Generate random meaningless words that comply to the English phonology and orthography.
$ froic
Trying 'serg'
Nah, it's too popular.
Trying 'chow'
Nah, it has meaning.
Trying 'froic'
'froic' looks good.
$ froic --help
usage: froic [-h] [--allow-meaningful-words] [--allow-popular-words]
[--max-popularity INTEGER] [--max-syllables INTEGER] [--quiet]
optional arguments:
-h, --help show this help message and exit
--allow-meaningful-words
Don't use the dictionary to dismiss meaningful words.
--allow-popular-words
Don't use Bing to dismiss popular words.
--max-popularity INTEGER
Max allowed popularity. Default is 100000.
--max-syllables INTEGER
Max number of syllables.
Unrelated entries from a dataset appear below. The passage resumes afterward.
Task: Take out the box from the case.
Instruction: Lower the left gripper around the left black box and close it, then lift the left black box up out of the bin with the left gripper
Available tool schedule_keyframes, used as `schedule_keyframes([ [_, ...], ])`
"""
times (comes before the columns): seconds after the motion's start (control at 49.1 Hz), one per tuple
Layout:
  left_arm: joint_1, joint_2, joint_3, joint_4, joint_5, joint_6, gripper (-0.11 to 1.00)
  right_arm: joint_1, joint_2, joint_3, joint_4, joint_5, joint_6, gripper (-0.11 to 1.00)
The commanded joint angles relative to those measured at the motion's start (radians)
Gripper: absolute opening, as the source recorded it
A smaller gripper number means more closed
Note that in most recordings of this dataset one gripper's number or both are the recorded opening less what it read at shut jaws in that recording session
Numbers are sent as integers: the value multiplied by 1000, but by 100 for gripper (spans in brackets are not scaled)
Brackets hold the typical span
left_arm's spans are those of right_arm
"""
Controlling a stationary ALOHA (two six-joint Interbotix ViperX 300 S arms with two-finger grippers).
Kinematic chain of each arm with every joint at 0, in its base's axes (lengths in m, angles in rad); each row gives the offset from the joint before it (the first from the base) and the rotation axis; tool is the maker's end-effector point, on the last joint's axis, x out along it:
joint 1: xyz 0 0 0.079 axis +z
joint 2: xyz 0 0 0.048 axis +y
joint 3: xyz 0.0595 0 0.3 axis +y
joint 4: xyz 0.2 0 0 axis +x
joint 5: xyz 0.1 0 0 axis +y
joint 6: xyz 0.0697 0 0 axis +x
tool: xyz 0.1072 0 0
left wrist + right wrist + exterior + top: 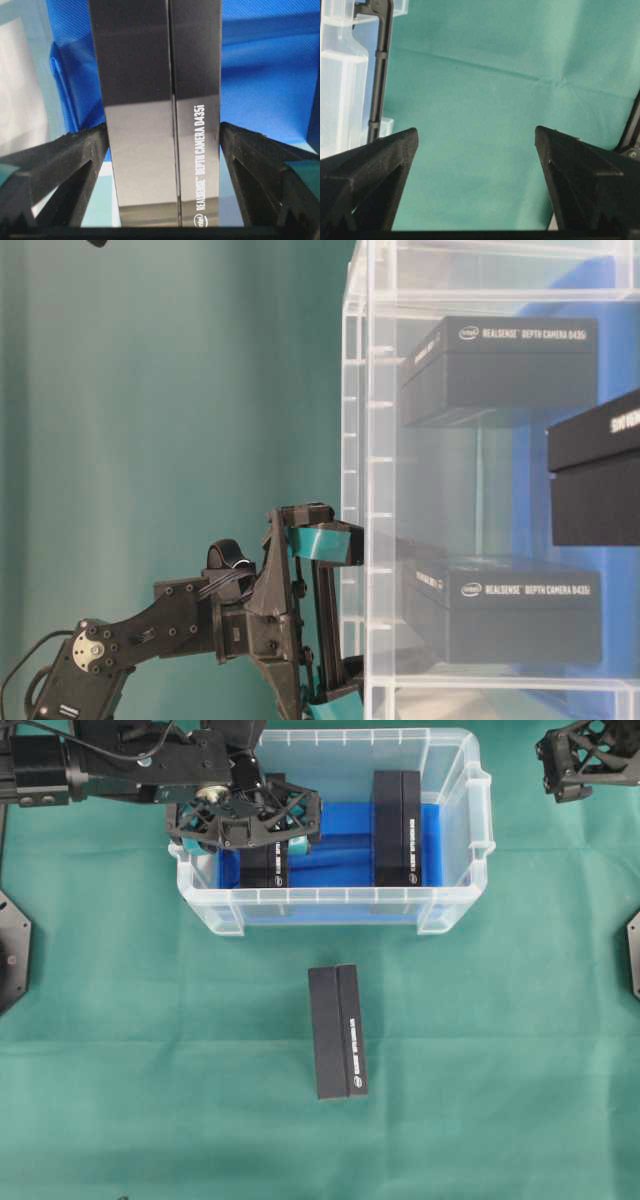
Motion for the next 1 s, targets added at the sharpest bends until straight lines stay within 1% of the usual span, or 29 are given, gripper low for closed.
schedule_keyframes([
  [0.0, -2, -15, -5, -9, 8, 8, 92, -2, -14, -11, -2, -5, -2, 91],
  [0.041, -5, -17, -5, -14, 9, 6, 84, -2, -14, -11, -3, -5, -2, 91],
  [0.122, -11, -20, -5, -15, 5, 2, 62, -2, -12, -11, -2, -5, -2, 91],
  [0.142, -11, -20, -5, -15, 5, 0, 60, -2, -14, -11, -2, -5, -2, 91],
  [0.733, -15, -43, -17, -17, 15, -8, 61, 2, -14, -11, 3, -3, -2, 91],
  [0.977, -37, -69, -83, -28, 80, -8, 61, 2, -14, -11, 3, -5, -3, 91],
])
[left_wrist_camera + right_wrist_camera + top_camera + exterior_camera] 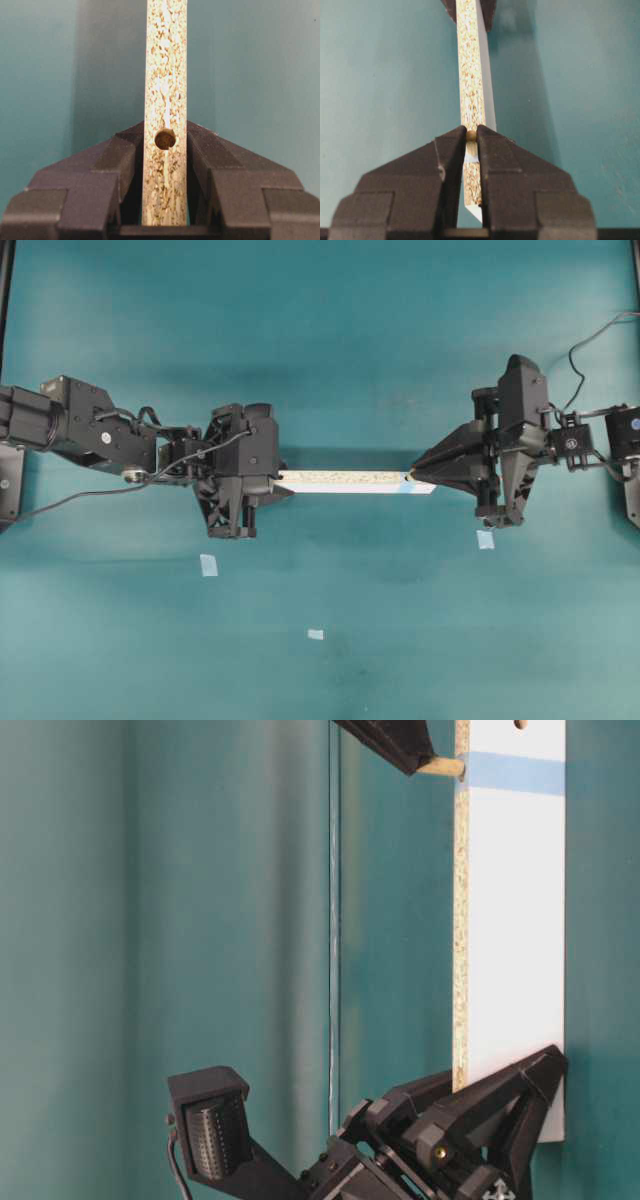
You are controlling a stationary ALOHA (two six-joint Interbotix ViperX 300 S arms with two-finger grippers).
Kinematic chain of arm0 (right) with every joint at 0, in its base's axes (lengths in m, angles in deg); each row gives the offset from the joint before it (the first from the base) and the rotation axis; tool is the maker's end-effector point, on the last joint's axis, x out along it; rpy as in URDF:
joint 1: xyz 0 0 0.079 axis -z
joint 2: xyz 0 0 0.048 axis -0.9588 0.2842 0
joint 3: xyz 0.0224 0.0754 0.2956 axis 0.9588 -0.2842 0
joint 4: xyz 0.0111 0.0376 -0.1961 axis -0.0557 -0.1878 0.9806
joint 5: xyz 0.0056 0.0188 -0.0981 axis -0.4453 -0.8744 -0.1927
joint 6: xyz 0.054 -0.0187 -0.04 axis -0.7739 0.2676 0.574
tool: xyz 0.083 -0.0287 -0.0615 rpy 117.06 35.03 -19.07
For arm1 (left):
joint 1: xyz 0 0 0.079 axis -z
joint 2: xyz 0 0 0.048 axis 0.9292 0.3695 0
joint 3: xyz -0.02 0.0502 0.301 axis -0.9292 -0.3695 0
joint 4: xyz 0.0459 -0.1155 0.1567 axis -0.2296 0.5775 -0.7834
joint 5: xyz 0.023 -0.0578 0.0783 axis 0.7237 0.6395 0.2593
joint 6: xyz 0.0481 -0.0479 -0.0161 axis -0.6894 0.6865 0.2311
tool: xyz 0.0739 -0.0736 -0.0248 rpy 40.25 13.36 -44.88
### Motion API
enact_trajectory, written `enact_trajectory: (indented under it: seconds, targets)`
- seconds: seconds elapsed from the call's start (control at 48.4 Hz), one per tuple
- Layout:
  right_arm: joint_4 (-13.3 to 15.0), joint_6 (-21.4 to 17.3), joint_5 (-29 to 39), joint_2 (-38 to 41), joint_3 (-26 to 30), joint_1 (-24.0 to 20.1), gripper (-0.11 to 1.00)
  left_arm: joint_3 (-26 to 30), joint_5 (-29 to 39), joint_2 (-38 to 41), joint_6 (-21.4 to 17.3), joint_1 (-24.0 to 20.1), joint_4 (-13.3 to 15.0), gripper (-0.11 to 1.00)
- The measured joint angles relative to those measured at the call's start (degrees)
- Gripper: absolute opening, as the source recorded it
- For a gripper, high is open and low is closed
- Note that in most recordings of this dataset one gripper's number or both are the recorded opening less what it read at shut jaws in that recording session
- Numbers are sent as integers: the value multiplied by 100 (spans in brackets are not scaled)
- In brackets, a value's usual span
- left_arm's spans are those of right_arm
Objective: Insert the rod into the hole on the wooden board.
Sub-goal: 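Align the held peg with the board's right-end hole using the right gripper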
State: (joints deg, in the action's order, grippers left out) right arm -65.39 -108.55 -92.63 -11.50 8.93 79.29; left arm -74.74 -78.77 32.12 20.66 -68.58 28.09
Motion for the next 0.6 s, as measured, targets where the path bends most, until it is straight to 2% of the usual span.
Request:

Default is 1.
--quiet Only print the final result.
One day, I was reading Hadoop: The Definitive Guide. In the book, the author quotes Hadoop's creator, Doug Cutting, saying that:
[Hadoop is] the name my kid gave a stuffed yellow elephant. Short, relatively easy to spell and pronounce, meaningless, and not used elsewhere: those are my naming criteria. Kids are good at generating such. Googol is a kid’s term.
I was struck by this idea and set out to create a program to do just that: generating names that are short, relatively easy to spell and pronounce, meaningless and not used anywhere.
The program generated its own name.
The program is released under the GNU Public License version 3. See LICENSE for more details.
The british-english file comes from the words package version 2.1-2 in Archlinux.